- [Task brief]
For this exercise, transcribe the records below without changing a word.

- [Data extracted from a collection]
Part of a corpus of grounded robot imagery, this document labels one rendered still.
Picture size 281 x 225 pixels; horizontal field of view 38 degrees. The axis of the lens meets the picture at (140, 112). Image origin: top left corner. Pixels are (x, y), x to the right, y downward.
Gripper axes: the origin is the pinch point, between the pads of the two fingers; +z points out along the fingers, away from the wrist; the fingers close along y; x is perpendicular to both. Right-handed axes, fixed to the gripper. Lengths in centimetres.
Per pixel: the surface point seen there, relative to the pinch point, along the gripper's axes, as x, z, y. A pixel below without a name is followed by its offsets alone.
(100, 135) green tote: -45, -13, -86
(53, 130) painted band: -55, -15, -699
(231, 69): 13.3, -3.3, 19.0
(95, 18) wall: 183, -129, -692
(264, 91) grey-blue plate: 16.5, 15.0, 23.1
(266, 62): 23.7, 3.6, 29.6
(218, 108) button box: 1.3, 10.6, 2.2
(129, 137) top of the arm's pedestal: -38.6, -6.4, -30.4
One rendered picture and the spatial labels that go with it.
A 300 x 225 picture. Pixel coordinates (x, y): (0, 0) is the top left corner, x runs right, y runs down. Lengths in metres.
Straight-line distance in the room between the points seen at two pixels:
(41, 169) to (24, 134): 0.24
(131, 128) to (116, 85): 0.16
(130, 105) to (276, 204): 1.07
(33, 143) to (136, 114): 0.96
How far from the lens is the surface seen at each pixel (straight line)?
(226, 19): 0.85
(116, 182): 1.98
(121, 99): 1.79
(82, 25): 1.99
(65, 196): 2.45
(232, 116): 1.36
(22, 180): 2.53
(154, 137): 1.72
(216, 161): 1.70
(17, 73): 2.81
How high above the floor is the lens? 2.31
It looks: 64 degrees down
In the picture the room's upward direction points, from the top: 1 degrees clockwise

- [Solution for this problem]
Part of a corpus of grounded robot imagery, this document labels one rendered still.
Picture size 281 x 225 pixels; horizontal field of view 38 degrees. The axis of the lens meets the picture at (140, 112). Image origin: top left corner. Pixels are (x, y), x to the right, y downward.
Gripper axes: the origin is the pinch point, between the pads of the two fingers; +z points out along the fingers, away from the wrist; the fingers close along y; x is perpendicular to both. Right-handed axes, fixed to the gripper. Lengths in centimetres.
Per pixel: the surface point seen there, relative to the pinch point, along the gripper's axes, as x, z, y. A pixel below without a name is followed by its offsets alone.
(100, 135) green tote: -45, -13, -86
(53, 130) painted band: -55, -15, -699
(231, 69): 13.3, -3.3, 19.0
(95, 18) wall: 183, -129, -692
(264, 91) grey-blue plate: 16.5, 15.0, 23.1
(266, 62): 23.7, 3.6, 29.6
(218, 108) button box: 1.3, 10.6, 2.2
(129, 137) top of the arm's pedestal: -38.6, -6.4, -30.4
One rendered picture and the spatial labels that go with it.
A 300 x 225 picture. Pixel coordinates (x, y): (0, 0) is the top left corner, x runs right, y runs down. Lengths in metres.
Straight-line distance in the room between the points seen at two pixels:
(41, 169) to (24, 134): 0.24
(131, 128) to (116, 85): 0.16
(130, 105) to (276, 204): 1.07
(33, 143) to (136, 114): 0.96
How far from the lens is the surface seen at each pixel (straight line)?
(226, 19): 0.85
(116, 182): 1.98
(121, 99): 1.79
(82, 25): 1.99
(65, 196): 2.45
(232, 116): 1.36
(22, 180): 2.53
(154, 137): 1.72
(216, 161): 1.70
(17, 73): 2.81
How high above the floor is the lens? 2.31
It looks: 64 degrees down
In the picture the room's upward direction points, from the top: 1 degrees clockwise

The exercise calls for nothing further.